__Problem description__
Wherever a line in the data holds the word "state", pull that line out.

(Dataset excerpt Opens)

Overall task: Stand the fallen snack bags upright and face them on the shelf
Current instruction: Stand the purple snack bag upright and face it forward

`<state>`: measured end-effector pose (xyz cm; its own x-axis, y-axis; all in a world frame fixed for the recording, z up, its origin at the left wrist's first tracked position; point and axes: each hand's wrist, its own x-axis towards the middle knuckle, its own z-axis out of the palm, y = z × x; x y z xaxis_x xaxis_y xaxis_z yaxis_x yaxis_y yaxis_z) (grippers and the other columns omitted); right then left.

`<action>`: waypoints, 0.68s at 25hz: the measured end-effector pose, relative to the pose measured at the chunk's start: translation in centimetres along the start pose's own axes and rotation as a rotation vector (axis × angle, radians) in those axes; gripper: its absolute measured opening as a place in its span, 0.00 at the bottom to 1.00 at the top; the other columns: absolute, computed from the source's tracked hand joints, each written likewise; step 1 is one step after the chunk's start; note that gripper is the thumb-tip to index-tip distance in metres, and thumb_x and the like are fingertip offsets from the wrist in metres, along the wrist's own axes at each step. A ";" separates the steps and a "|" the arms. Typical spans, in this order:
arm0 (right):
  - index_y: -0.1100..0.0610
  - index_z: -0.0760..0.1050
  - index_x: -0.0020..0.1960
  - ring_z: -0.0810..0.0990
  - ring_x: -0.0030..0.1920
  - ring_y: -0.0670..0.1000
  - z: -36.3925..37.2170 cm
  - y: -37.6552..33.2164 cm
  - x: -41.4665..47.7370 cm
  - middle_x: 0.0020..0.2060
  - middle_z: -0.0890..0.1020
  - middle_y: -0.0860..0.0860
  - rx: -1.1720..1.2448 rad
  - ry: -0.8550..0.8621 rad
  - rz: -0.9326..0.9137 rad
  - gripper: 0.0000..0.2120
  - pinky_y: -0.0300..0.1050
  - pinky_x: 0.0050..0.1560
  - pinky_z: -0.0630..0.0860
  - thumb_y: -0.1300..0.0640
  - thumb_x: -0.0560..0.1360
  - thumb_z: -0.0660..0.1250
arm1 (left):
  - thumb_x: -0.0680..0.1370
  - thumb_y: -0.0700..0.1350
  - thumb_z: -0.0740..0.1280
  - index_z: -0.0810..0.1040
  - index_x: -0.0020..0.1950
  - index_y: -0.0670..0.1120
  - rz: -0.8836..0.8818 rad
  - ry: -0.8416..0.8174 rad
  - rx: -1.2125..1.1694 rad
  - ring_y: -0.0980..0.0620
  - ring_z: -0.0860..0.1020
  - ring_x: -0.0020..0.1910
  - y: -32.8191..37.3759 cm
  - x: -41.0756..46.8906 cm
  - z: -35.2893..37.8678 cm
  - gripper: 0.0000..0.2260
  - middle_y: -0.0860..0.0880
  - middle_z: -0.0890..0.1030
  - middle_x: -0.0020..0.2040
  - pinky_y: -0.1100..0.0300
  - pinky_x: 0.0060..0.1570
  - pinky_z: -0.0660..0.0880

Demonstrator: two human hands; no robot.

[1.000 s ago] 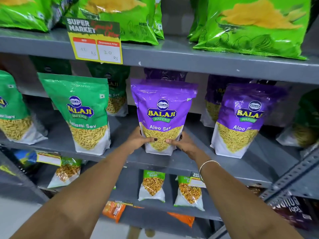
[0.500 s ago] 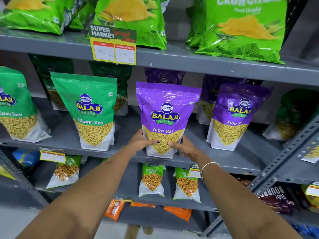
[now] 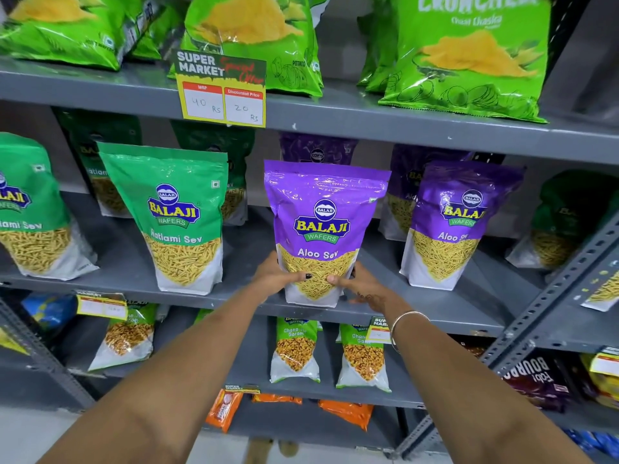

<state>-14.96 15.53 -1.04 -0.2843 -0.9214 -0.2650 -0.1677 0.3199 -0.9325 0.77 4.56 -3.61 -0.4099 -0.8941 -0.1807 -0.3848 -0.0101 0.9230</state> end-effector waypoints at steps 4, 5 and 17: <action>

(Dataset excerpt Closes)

__The answer__
`<state>`: measured end-effector pose (xyz cm; its own x-axis, y-axis; all in a world frame fixed for the recording, z up, its origin at the left wrist's first tracked position; point and axes: each hand's wrist, its own x-axis towards the middle knuckle, its own z-axis out of the palm, y = z × x; x y z xaxis_x xaxis_y xaxis_z yaxis_x yaxis_y yaxis_z) (grippers and the other columns omitted); right then left.
<state>-14.96 15.53 -1.04 -0.2843 -0.9214 -0.2650 -0.1677 0.3199 -0.9325 0.77 4.56 -3.61 -0.4099 -0.8941 -0.1807 -0.3848 -0.0101 0.9230</state> end-effector waypoints at steps 4, 5 and 17: <action>

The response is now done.